Filter the entries that follow, copying every line in which the word "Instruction" appears.
======== INFORMATION SUPPLIED
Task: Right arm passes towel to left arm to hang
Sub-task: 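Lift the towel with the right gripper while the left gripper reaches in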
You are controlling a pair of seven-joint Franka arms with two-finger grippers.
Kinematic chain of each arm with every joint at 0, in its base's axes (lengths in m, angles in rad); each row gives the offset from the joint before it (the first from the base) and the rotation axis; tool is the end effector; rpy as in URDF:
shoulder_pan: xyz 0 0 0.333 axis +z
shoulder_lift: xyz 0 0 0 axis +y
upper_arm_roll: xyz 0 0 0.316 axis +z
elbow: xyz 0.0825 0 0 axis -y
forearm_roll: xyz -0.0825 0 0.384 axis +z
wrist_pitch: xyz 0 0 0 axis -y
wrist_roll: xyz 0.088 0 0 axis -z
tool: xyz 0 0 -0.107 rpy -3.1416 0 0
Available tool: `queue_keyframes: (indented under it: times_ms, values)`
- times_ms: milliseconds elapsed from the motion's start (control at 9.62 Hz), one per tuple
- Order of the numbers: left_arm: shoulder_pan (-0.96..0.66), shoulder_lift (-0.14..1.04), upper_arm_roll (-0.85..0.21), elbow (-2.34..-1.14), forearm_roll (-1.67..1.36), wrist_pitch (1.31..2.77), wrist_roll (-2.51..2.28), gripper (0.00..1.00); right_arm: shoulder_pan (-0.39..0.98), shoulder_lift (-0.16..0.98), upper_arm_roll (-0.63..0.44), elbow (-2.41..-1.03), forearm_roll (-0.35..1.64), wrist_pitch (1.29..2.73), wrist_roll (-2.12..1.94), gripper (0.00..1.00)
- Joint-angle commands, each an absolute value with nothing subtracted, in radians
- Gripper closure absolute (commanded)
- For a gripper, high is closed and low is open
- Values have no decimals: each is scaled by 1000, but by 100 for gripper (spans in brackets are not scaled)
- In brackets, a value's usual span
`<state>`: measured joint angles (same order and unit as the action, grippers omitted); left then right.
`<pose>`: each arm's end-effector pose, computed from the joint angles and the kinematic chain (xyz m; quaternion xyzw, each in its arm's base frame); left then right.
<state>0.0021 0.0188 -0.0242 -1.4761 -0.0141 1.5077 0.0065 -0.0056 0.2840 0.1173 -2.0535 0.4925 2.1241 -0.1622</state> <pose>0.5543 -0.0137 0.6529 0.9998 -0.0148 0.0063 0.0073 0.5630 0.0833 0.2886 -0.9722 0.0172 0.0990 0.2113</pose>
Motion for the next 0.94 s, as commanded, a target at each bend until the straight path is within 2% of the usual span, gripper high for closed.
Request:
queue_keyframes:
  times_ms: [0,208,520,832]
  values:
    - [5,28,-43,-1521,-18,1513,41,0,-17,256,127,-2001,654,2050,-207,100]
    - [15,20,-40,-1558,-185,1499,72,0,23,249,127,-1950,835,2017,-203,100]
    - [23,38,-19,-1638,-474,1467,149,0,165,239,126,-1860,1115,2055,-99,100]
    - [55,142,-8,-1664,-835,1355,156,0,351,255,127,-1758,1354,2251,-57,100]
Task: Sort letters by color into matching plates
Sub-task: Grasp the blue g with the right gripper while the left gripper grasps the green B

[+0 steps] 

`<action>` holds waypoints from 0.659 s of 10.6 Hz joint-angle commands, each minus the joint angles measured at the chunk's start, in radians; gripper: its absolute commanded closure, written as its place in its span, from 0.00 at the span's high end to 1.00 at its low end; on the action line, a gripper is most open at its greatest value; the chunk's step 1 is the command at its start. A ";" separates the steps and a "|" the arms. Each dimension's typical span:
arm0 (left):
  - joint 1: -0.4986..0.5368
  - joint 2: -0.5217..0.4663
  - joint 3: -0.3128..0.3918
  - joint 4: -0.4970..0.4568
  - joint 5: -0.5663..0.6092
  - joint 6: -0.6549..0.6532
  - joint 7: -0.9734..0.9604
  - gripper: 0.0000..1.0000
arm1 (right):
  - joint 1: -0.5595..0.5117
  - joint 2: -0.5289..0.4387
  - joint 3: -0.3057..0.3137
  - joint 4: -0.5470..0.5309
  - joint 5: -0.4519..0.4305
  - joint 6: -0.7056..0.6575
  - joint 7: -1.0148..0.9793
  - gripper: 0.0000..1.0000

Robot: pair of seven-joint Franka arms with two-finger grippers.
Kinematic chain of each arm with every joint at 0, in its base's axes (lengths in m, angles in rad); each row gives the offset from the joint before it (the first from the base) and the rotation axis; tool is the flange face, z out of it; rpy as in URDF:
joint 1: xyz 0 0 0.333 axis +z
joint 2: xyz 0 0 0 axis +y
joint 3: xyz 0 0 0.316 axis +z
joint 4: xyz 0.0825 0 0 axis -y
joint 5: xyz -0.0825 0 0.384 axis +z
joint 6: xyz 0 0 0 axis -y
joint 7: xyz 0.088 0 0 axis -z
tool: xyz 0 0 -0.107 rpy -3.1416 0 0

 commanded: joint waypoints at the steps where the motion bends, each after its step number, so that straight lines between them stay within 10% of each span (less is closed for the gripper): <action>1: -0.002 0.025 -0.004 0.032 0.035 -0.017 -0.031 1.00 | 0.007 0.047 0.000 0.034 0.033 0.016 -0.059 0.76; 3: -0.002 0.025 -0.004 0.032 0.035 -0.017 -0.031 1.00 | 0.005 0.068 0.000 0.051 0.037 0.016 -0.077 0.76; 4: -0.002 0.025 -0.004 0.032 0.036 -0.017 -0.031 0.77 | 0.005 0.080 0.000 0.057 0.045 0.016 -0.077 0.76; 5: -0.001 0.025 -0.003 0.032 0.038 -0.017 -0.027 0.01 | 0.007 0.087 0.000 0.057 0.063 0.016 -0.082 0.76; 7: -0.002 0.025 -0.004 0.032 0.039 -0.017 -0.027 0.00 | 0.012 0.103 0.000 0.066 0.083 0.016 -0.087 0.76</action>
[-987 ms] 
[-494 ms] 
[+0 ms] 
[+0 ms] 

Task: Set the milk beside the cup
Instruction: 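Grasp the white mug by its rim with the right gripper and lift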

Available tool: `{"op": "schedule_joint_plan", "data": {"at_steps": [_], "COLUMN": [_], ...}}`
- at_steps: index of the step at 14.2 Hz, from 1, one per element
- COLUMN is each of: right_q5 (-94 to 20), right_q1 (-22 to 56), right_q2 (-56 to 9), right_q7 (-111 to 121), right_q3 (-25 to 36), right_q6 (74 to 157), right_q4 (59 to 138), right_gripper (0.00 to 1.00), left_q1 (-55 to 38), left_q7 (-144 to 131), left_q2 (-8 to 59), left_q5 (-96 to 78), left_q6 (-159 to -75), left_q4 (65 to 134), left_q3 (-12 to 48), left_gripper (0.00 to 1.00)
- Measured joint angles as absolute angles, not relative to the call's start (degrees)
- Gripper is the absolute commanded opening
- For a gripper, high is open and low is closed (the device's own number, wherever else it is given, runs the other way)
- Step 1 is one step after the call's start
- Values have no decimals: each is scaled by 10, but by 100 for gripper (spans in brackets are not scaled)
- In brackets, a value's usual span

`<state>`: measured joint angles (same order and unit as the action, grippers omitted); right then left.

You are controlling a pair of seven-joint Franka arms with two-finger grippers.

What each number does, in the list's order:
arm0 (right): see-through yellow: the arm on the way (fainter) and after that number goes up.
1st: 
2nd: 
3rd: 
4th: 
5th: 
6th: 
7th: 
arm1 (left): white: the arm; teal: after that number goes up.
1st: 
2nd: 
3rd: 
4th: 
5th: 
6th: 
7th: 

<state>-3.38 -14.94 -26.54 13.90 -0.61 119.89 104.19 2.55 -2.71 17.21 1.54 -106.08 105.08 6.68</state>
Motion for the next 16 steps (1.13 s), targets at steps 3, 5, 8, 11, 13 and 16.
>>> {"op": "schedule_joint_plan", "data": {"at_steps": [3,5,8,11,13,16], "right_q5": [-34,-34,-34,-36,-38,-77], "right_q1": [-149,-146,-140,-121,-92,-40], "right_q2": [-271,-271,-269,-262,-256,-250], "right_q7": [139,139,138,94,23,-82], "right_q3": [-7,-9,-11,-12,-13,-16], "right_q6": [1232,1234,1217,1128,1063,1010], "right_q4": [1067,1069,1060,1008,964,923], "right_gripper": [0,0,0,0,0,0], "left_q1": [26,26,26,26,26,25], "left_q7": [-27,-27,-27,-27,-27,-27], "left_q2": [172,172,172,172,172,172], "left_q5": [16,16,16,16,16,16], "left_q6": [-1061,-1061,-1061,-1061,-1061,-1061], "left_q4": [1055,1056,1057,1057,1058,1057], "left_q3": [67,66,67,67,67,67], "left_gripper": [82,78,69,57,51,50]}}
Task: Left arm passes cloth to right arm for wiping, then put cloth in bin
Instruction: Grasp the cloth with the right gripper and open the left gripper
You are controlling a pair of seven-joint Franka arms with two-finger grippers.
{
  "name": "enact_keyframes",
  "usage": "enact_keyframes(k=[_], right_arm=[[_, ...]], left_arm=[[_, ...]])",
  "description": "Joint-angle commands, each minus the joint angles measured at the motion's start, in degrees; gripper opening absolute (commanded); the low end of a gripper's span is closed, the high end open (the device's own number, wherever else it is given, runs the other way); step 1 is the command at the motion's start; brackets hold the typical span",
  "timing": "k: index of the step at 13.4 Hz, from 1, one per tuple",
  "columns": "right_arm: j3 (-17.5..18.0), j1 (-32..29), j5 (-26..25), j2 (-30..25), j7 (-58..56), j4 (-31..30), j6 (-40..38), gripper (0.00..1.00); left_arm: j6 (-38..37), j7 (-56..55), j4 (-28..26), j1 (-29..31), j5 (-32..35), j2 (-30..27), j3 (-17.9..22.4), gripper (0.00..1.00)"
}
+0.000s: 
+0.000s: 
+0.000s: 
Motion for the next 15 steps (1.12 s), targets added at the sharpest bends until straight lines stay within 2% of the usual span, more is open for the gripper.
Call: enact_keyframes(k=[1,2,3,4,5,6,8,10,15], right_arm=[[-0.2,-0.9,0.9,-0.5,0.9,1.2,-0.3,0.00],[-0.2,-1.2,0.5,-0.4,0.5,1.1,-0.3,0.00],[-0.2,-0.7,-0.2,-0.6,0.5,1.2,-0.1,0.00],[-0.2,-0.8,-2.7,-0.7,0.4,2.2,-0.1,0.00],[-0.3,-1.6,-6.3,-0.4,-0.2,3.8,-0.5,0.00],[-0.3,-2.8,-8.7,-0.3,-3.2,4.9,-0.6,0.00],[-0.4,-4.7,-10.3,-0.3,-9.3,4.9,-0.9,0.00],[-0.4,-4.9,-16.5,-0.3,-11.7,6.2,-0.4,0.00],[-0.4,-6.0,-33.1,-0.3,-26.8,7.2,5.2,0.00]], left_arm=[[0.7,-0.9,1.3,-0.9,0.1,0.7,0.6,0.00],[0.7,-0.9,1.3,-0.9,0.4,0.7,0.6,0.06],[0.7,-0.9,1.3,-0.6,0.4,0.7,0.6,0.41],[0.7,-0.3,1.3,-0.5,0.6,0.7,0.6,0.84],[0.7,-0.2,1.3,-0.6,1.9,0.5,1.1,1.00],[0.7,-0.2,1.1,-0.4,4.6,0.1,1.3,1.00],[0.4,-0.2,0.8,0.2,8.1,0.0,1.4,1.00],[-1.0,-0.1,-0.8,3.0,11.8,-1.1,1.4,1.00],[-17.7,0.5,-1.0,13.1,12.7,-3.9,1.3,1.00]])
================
OUTPUT FOR THIS TASK:
Instruction: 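Grasp the white mug by its rim with the right gripper and lift
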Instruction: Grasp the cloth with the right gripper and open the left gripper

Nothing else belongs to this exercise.